[113] In Bishop Andrews's answer to Bellarmine, he says: Præsentiam credimus non minus quam vos veram; de modo præsentiæ nil temere definimus. And soon afterwards: Nobis vobiscum de objecto convenit, de modo lis omnis est. De hoc est, fide firmâ tenemus quod sit, de hoc modo est, ut sit Per, sive In, sive Cum, sive Sub, sive Trans, nullum inibi verbum est. I quote from Casaubon's Epistles, p. 393. This is, reduced to plain terms: We fully agree with you that Christ's body is actually present in the sacramental elements, in the same sense as you use the word; but we see no cause for determining the precise mode, whether by transubstantiation or otherwise.
The doctrine of the church of England, as evidenced by its leading ecclesiastics, underwent a change in the reign of James through Andrews, Casaubon, and others, who deferred wholly to antiquity. In fact, as I have elsewhere observed, there can be but two opinions, neglecting subordinate differences, on this famous controversy. It is clear to those who have attended to the subject, that the Anglican reformers did not hold a local presence of Christ's human body in the consecrated bread itself, independent of the communicant, or, as the technical phrase was, extra usum: and it is also clear, that the divines of the latter school did so. This question is rendered intricate at first sight, partly by the strong figurative language which the early reformers employed in order to avoid shocking the prejudices of the people; and partly by the incautious and even absurd use of the word real presence to mean real absence; which is common with modern theologians.
[114] Heylin's Life of Laud, p. 212. He probably imbibed this, like many other of his prejudices, from Bishop Andrews, whose epitaph in the church of St. Saviour's in Southwark speaks of him as having received a superior reward in heaven on account of his celibacy; cœlebs migravit ad aureolam cœlestem. Biog. Britannica. Aureola, a word of no classical authority, means, in the style of popish divinity, which the author of this epitaph thought fit to employ, the crown of virginity. See Du Cange in voc.
[115] See "Life of Hammond," in Wordsworth's Eccles. Biography, vol. v. 343. It had been usual to study divinity in compendiums, chiefly drawn up in the sixteenth century. King James was a great favourer of antiquity, and prescribed the study of the fathers in his Instructions to the Universities in 1616.
[116] Andrews gave scandal in the queen's reign by preaching at court, "that contrition, without confession and absolution and deeds worthy of repentance, was not sufficient; that the ministers had the two keys of power and knowledge delivered unto them; that whose sins soever they remitted upon earth, should be remitted in heaven.—The court is full of it, for such doctrine was not usually taught there." Sidney Letters, ii. 185. Harrington also censures him for an attempt to bring in auricular confession. Nugæ Antiquæ, ii. 192. In his own writings against Perron, he throws away a great part of what have always been considered the protestant doctrines.

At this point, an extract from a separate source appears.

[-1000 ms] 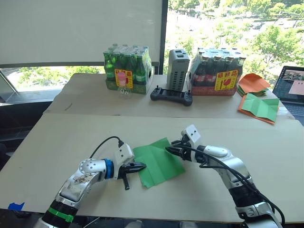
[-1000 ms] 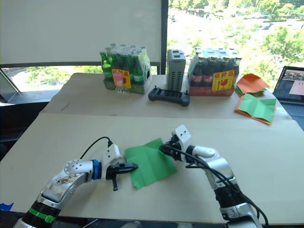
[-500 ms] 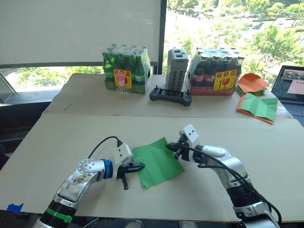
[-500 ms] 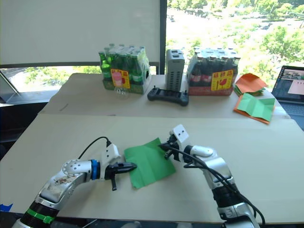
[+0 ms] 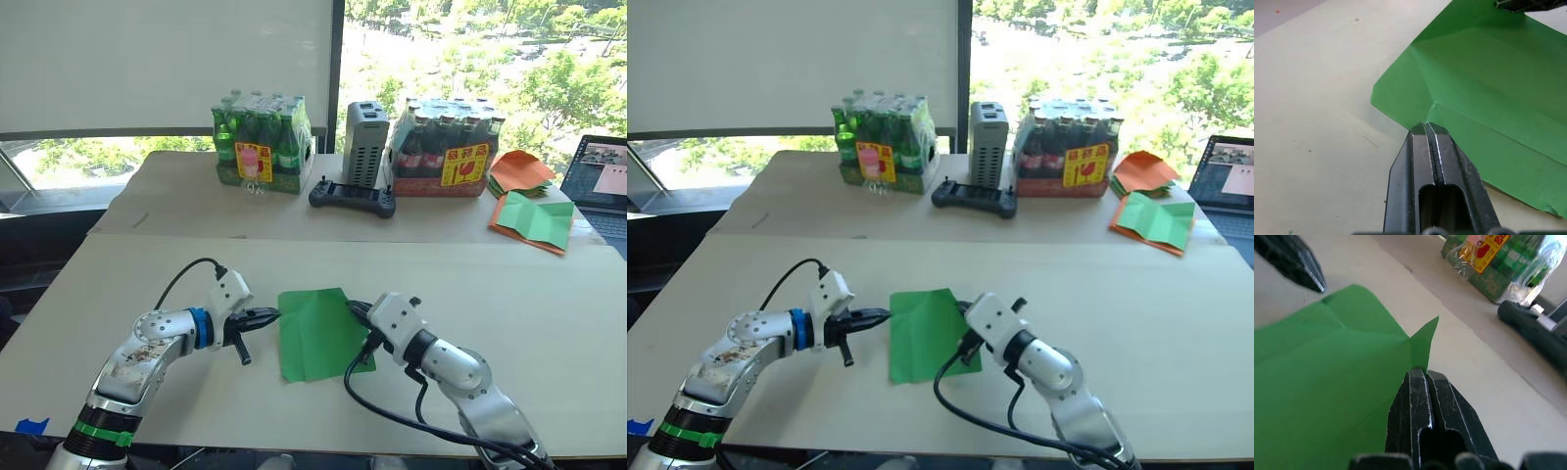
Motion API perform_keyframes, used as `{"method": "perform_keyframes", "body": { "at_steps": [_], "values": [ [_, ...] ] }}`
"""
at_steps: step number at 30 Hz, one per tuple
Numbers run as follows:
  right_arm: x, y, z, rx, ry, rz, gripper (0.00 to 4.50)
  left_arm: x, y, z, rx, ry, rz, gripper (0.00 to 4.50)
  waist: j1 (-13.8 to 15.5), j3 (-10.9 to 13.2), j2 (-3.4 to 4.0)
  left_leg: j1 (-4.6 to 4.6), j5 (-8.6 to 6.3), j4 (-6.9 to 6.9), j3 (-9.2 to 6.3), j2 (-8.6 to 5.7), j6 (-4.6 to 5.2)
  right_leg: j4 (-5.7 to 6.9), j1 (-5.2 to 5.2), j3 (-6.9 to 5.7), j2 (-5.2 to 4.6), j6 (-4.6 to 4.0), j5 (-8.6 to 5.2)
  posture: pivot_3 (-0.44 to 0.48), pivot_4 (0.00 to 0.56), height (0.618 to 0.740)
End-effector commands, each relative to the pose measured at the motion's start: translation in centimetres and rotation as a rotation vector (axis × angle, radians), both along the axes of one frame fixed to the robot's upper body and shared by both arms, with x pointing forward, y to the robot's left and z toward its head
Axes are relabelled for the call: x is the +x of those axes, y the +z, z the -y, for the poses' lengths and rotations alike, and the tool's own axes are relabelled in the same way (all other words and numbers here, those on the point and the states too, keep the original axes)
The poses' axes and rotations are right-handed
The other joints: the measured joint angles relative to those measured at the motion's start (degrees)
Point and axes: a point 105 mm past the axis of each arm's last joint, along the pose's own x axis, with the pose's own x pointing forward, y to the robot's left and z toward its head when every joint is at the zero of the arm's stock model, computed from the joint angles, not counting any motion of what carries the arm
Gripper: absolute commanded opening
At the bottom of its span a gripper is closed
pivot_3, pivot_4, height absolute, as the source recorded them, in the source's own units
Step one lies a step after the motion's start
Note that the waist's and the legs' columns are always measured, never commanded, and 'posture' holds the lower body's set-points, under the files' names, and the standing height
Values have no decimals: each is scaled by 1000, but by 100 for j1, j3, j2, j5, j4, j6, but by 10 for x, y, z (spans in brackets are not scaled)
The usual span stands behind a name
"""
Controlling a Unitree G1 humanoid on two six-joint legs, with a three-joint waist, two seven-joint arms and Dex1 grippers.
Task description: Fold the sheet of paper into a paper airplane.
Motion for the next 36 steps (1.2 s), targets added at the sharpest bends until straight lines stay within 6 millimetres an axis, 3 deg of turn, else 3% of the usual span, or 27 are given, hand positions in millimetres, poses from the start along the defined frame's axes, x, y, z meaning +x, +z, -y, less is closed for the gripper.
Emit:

[117] Hall, Bishop of Exeter, a very considerable person, wrote a treatise on the Divine Institution of Episcopacy, which, according to an analysis given by Heylin and others of its leading positions, is so much in the teeth of Hooker's Ecclesiastical Polity, that it might pass for an answer to it. Yet it did not quite come up to the primate's standard, who made him alter some passages which looked too like concessions. Heylin's Life of Laud, 374; Collier, 789. One of his offences was the asserting the pope to be Antichrist, which displeased the king as well as primate, though it had been orthodox under James.
[118] Collier, 764; Neal, 582; Heylin, 288.
[119] Collier, 753; Heylin, 260.
[120] Clarendon, iii. 366; State Papers, i. 338. "Lord Scudamore, the English ambassador, set up an altar, etc., in the Laudean style. His successor, Lord Leicester, spoke to the archbishop about going to Charenton; and telling him Lord Scudamore did never go thither, Laud answered, 'He is the wiser.' Leicester requested his advice what he should do, in order to sift his disposition, being himself resolved how to behave in that matter. But the other would only say that he left it to his discretion. Leicester says, he had many reasons to think that for his going to Charenton the archbishop did him all the ill offices he could to the king, representing him as a puritan, and consequently in his method an enemy to monarchical government, though he had not been very kind before. The said archbishop, he adds, would not countenance Blondel's book against the usurped power of the pope." Blencowe's Sydney Papers, 261.
"To think well of the reformed religion," says Northumberland, in 1640, "is enough to make the archbishop an enemy; and though he cannot for shame do it in public, yet in private he will do Leicester all the mischief he can." Collins's Sydney Papers, ii. 623.